The AirTrunk process itself is worth knowing in detail, because it is the kind of deal an interviewer loves to probe. Macquarie Asset Management and a group of co-investors had built AirTrunk into the dominant Asia-Pacific hyperscale platform, with campuses across Australia, Japan, Hong Kong, Malaysia, and Singapore, then ran a competitive auction in 2024 that Blackstone and CPP Investments won at roughly A$24 billion. The appeal was geographic as much as financial: AirTrunk handed Blackstone an instant, scaled foothold in the fastest-growing data center region in the world, anchored by the same hyperscale tenants driving US demand, at a moment when building that footprint organically would have taken a decade. It is the clearest example of why the biggest checks in real estate now buy platforms, not buildings.
Who Writes a $16 Billion Check
What makes these deals instructive is the buyer set. Sovereign wealth funds, pensions like CPP, and the mega-funds are the only players that can write equity checks of this size, and they increasingly partner to do it. AirTrunk was a joint Blackstone-CPP vehicle for a reason: even Blackstone shares the risk on a deal this large. That concentration of firepower at the very top of the market is why digital infrastructure consolidates into a handful of platforms rather than trading building by building, and why the named buyer on a mega-deal is almost always one of the same dozen institutions.

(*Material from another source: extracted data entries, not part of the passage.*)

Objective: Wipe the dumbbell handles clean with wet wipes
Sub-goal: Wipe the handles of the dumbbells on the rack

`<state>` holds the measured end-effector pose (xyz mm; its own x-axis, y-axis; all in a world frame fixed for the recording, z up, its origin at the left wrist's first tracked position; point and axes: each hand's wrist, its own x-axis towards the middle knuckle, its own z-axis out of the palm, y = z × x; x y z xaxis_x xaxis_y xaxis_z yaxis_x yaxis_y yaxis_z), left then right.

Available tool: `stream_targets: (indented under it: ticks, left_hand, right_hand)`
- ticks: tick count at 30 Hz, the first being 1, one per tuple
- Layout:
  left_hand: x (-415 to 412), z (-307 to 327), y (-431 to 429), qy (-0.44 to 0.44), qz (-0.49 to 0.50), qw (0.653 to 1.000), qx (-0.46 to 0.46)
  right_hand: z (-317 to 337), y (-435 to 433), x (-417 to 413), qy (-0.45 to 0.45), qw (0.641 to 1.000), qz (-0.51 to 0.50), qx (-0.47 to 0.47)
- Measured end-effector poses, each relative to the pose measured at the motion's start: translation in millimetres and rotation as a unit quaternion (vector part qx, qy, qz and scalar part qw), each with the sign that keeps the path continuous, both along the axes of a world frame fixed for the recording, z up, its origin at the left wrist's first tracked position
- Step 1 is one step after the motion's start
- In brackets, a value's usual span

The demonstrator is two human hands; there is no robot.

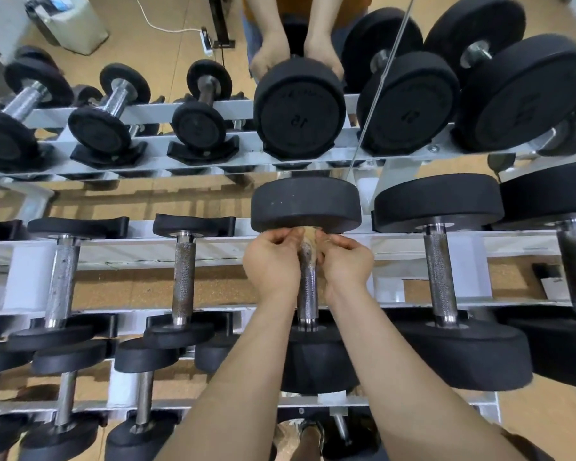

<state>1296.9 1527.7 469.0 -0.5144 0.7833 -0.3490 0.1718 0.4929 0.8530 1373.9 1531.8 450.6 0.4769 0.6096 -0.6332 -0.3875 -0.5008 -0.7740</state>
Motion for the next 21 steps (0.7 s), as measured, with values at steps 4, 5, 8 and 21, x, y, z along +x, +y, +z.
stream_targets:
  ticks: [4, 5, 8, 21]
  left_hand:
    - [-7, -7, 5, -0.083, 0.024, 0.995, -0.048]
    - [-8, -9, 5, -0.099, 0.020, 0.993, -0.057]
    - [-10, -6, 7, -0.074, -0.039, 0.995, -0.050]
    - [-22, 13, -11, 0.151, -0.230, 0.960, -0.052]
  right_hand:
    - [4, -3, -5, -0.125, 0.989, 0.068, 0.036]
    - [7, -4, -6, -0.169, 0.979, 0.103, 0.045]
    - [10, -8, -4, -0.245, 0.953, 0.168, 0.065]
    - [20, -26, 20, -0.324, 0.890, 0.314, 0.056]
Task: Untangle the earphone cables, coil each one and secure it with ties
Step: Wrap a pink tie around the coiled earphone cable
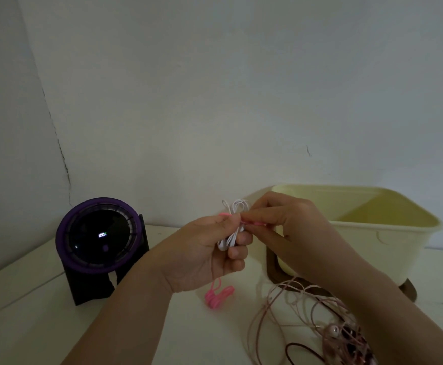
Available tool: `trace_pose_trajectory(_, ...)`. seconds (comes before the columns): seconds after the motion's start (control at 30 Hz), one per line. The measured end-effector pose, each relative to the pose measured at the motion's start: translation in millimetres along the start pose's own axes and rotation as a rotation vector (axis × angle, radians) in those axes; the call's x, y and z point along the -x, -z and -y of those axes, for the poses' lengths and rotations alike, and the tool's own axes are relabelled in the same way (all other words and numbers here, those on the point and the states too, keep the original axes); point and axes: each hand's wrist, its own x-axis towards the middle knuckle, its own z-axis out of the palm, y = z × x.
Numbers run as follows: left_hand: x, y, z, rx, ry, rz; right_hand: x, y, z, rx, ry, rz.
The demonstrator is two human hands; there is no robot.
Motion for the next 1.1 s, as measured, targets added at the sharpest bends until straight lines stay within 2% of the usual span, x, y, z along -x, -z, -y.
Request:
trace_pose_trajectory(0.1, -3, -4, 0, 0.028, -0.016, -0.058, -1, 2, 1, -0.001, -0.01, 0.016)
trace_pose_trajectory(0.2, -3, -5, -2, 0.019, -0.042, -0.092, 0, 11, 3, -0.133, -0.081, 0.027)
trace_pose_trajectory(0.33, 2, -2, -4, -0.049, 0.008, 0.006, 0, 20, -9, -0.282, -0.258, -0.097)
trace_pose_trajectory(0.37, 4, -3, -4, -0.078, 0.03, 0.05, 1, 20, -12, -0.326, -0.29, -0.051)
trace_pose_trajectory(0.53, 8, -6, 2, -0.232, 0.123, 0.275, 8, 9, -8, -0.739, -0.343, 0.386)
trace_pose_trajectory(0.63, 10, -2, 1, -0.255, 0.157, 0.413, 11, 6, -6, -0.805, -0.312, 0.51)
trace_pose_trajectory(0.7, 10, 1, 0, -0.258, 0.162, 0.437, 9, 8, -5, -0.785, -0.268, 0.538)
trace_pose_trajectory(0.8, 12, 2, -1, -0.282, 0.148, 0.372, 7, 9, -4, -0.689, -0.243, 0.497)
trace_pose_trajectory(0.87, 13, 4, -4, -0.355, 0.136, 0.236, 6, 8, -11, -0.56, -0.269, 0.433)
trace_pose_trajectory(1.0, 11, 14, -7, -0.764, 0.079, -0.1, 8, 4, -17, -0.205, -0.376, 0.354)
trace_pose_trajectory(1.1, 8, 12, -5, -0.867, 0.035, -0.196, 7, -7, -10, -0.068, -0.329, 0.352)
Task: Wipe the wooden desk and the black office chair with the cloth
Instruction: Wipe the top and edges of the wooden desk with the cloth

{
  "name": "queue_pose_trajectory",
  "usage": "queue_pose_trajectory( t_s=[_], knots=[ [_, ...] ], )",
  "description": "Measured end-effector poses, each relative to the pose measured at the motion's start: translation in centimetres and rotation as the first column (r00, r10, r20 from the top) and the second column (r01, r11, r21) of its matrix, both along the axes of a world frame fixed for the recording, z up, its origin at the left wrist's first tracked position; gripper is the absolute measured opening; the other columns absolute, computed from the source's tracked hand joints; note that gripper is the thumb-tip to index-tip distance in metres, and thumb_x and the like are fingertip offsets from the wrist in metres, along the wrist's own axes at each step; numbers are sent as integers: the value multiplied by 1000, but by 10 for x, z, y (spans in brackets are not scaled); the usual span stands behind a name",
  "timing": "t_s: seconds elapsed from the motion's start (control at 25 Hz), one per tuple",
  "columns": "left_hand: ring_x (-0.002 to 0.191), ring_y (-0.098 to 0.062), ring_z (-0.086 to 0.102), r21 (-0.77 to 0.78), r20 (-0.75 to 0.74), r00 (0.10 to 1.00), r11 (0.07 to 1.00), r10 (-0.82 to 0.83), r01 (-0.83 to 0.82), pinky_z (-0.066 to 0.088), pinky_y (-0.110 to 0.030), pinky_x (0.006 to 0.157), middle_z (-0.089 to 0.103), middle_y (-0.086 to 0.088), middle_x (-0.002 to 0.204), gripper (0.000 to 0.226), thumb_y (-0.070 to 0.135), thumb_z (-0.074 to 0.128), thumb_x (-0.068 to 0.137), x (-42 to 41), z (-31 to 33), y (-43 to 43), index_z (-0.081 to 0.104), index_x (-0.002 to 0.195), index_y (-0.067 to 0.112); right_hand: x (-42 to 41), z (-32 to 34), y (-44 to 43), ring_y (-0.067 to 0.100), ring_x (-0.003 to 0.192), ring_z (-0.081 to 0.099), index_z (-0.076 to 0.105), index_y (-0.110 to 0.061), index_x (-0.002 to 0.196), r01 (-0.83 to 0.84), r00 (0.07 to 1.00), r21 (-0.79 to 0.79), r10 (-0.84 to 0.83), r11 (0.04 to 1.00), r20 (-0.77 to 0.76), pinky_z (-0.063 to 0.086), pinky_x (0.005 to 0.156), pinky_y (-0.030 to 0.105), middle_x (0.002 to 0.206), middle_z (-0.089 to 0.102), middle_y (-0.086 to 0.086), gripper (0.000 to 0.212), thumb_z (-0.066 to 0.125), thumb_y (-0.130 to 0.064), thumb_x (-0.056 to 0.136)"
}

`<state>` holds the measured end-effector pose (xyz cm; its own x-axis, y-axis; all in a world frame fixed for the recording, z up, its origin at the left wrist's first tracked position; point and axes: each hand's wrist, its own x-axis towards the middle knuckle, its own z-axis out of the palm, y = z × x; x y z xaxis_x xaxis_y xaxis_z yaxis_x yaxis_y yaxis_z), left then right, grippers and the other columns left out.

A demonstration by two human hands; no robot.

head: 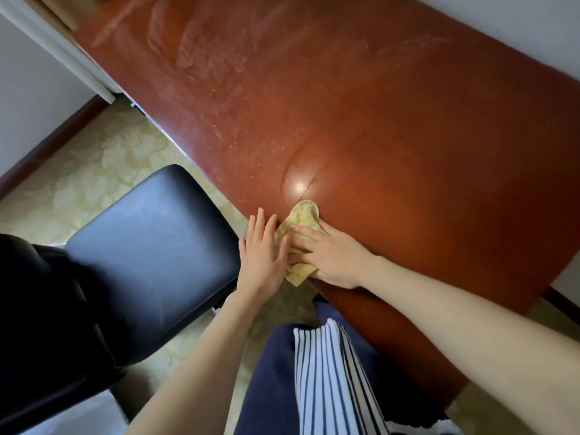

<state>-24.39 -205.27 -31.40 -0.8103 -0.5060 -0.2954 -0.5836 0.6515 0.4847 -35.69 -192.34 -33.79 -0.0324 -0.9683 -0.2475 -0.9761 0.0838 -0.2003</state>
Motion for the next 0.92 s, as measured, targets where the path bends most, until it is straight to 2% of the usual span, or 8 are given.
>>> queue_pose_trajectory(
  t_s=[0.16, 0.32, 0.44, 0.52, 0.6, 0.68, 0.76, 0.92],
  knots=[
    [146, -16, -5, -24, 0, 991, 991, -135, 135, -2, -39, 117, 4, 0, 160, 52, 37, 33, 101, -19, -4, -24, 25, 148, 17, -21, 0, -2, 16, 146, -3, 18, -36, 149, 44, 999, -8, -44, 999, -11, -2, 117, 43, 159, 8, -8, 55, 38, -36, 97],
    [146, -15, -7, 7, -18, 957, 957, -290, 290, -6, -38, 116, 4, 3, 160, 51, 35, 32, 101, -40, -4, -49, 24, 149, 20, -45, 1, 4, 14, 145, -10, 1, -43, 148, 361, 933, 40, -360, 932, -26, 2, 119, 44, 158, -4, -12, 70, 45, -31, 95],
    [146, -14, -7, -8, -26, 893, 893, -450, 450, -7, -38, 116, 5, 4, 160, 51, 36, 32, 101, -57, 0, -71, 24, 149, 20, -42, 1, 5, 11, 144, -17, -7, -47, 145, 668, 745, 43, -667, 743, -26, -1, 118, 41, 158, -7, -14, 71, 43, -32, 96],
    [146, -13, -7, -18, -27, 827, 828, -561, 561, -8, -38, 115, 5, 4, 160, 51, 36, 33, 101, -69, 3, -84, 24, 149, 21, -21, 0, -9, 13, 144, -18, -10, -46, 144, 825, 564, 1, -825, 564, -26, -3, 117, 42, 158, -8, -14, 67, 37, -37, 98],
    [146, -15, -8, -28, -19, 749, 749, -662, 662, -7, -39, 115, 3, 3, 160, 51, 35, 34, 101, -81, 3, -92, 24, 148, 21, 6, -3, -26, 15, 144, -18, -7, -44, 146, 926, 377, -32, -926, 377, 5, -2, 116, 44, 159, -6, -12, 63, 35, -40, 99],
    [146, -16, -9, -24, -16, 686, 686, -727, 727, -7, -39, 115, 1, 2, 160, 50, 34, 34, 101, -92, 3, -93, 25, 148, 20, 32, -5, -35, 18, 144, -17, 1, -42, 147, 949, 312, -49, -950, 311, 25, 2, 117, 47, 159, -1, -9, 62, 38, -39, 98],
    [146, -16, -10, -7, -18, 637, 637, -771, 771, -8, -39, 115, 0, 2, 160, 50, 33, 34, 101, -102, 3, -88, 25, 148, 19, 58, 0, -29, 21, 146, -8, 14, -38, 149, 937, 346, -67, -938, 344, 22, 12, 117, 49, 159, 9, -4, 62, 44, -36, 94],
    [146, -18, -13, -60, 26, 574, 572, -819, 818, -11, -44, 114, -3, 1, 160, 52, 35, 34, 101, -116, 0, -64, 23, 149, 19, 103, 12, 12, 29, 140, 28, 42, -27, 142, 869, 492, -46, -870, 492, -4, 35, 106, 49, 150, 36, 0, 76, 75, -29, 73]
  ],
)
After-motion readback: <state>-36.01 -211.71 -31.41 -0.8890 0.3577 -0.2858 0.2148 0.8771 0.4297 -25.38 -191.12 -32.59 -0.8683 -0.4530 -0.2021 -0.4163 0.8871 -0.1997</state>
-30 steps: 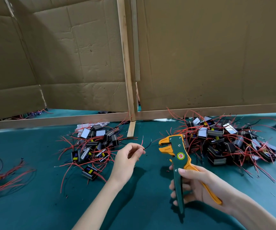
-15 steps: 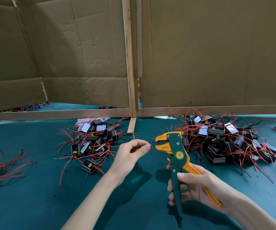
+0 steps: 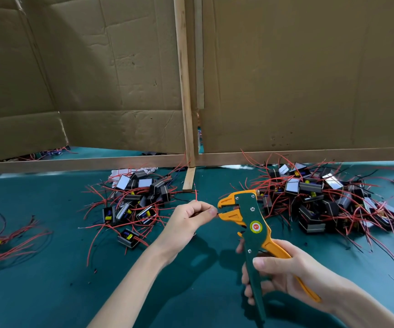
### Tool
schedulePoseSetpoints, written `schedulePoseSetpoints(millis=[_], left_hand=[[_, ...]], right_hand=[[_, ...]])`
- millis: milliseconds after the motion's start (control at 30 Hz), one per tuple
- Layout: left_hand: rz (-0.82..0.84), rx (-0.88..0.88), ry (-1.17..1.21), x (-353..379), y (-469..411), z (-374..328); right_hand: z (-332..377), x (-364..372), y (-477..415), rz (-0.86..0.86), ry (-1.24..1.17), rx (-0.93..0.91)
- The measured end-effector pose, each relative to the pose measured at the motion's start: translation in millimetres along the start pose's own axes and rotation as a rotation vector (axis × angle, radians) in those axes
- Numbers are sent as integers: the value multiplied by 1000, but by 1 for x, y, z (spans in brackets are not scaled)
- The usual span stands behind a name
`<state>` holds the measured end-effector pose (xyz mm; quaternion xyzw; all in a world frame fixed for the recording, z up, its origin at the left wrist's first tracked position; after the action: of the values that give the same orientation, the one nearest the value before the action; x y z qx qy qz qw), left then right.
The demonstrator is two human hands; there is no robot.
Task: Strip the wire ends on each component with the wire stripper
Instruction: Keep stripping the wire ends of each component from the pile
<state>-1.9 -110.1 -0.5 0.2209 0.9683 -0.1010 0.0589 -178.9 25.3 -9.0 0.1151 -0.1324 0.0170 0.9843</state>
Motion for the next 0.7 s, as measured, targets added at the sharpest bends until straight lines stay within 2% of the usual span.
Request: schedulePoseSetpoints(millis=[267, 433, 467, 600, 700], left_hand=[[20, 53, 6, 0, 0, 1], [-5, 70, 13, 7, -2, 10], [-6, 69, 12, 9, -2, 12], [-114, 85, 25, 8, -3, 15], [-199, 118, 33, 2, -5, 15]], right_hand=[[-10, 15, 2, -201, 38, 64], [-13, 9, -6, -380, 31, 13], [-12, 7, -5, -364, 6, 11], [-4, 5, -5, -89, -131, -10], [-4, 1, -7, -60, -119, -68]])
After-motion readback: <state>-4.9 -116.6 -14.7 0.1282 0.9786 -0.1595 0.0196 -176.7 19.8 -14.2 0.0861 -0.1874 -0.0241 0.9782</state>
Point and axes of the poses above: each hand's wrist, its own y-axis away from the middle knuckle, its own x-axis out of the palm, z = x × y, the point moved 1 cm from there along -y, towards the middle knuckle, and after that the axes turned 10 degrees about -z, right-handed, at the moved point
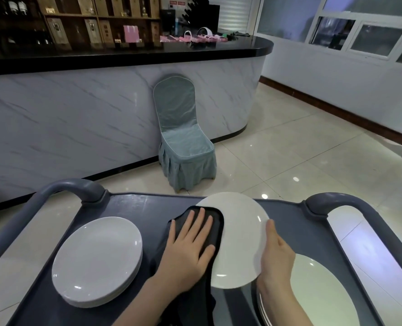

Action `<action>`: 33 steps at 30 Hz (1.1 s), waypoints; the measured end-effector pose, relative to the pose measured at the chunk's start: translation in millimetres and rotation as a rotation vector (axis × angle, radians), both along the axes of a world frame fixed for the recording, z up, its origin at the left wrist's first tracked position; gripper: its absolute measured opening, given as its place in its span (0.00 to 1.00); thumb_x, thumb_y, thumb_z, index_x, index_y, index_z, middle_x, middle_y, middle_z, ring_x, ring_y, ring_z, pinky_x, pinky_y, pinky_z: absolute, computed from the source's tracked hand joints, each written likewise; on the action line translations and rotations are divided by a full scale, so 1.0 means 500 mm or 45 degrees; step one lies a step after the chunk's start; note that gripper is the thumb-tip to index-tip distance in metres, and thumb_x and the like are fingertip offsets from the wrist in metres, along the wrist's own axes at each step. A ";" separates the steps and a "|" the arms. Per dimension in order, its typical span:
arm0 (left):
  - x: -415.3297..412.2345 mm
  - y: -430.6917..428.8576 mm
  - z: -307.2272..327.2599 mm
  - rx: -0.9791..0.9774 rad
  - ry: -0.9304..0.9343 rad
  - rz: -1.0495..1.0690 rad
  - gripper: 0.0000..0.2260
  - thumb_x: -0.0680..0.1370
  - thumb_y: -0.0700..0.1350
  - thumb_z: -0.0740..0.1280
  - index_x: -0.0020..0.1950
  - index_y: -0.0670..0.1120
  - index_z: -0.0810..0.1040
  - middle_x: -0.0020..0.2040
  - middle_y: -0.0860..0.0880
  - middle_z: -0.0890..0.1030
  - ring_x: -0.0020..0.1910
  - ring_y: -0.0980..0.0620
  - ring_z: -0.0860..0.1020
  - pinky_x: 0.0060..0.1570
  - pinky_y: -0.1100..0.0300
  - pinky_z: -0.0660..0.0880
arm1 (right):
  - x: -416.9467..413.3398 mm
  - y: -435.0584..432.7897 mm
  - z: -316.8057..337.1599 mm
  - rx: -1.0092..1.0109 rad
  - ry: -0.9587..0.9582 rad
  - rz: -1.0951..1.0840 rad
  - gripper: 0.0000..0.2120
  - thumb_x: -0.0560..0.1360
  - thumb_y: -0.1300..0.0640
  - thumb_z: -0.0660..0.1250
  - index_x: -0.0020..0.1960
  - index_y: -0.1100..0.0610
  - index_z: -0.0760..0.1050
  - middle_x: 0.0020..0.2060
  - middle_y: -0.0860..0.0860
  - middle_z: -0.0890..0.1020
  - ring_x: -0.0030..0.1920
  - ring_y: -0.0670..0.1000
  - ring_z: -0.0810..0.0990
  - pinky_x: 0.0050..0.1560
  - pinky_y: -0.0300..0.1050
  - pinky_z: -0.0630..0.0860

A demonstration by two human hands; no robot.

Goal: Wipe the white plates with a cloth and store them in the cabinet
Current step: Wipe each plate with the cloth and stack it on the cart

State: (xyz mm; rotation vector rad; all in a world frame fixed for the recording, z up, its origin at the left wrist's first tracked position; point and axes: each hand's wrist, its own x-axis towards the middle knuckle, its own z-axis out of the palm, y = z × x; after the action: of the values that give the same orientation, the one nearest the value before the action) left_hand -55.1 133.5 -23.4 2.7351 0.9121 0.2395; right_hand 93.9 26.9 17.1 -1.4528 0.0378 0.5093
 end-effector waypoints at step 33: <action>0.042 0.023 0.066 0.035 -0.177 0.001 0.30 0.77 0.66 0.45 0.79 0.61 0.44 0.80 0.61 0.44 0.78 0.59 0.40 0.76 0.48 0.41 | -0.073 -0.014 -0.003 -0.032 -0.063 0.404 0.17 0.77 0.52 0.70 0.35 0.63 0.79 0.30 0.53 0.79 0.33 0.50 0.75 0.37 0.43 0.74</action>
State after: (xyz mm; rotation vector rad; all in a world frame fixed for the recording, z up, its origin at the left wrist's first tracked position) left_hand -33.9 144.9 9.4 2.7033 0.8783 0.4400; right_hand 57.2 20.0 15.8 -1.5035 -0.2299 0.7323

The scale of a single buyer's commitment to the theme is staggering. By early 2026, Blackstone's data center portfolio had grown to more than $150 billion of assets with a prospective development pipeline near $160 billion, making the firm the largest non-sovereign owner of digital infrastructure in the world. It kept adding even at that size: in the first quarter of 2026 it bought a 49% stake in US developer Rowan Digital Infrastructure at a roughly $3.8 billion valuation, and in the second quarter of 2026 it monetized part of the platform by listing Blackstone Digital Infrastructure Trust (BXDC), which priced in mid-May 2026 and raised $1.75 billion in the largest REIT IPO since Lineage's $4.4 billion debut in 2024. The same firm is simultaneously the biggest buyer, the biggest builder, and now a seller into the public market, a round-trip that captures how capital cycles through the sector.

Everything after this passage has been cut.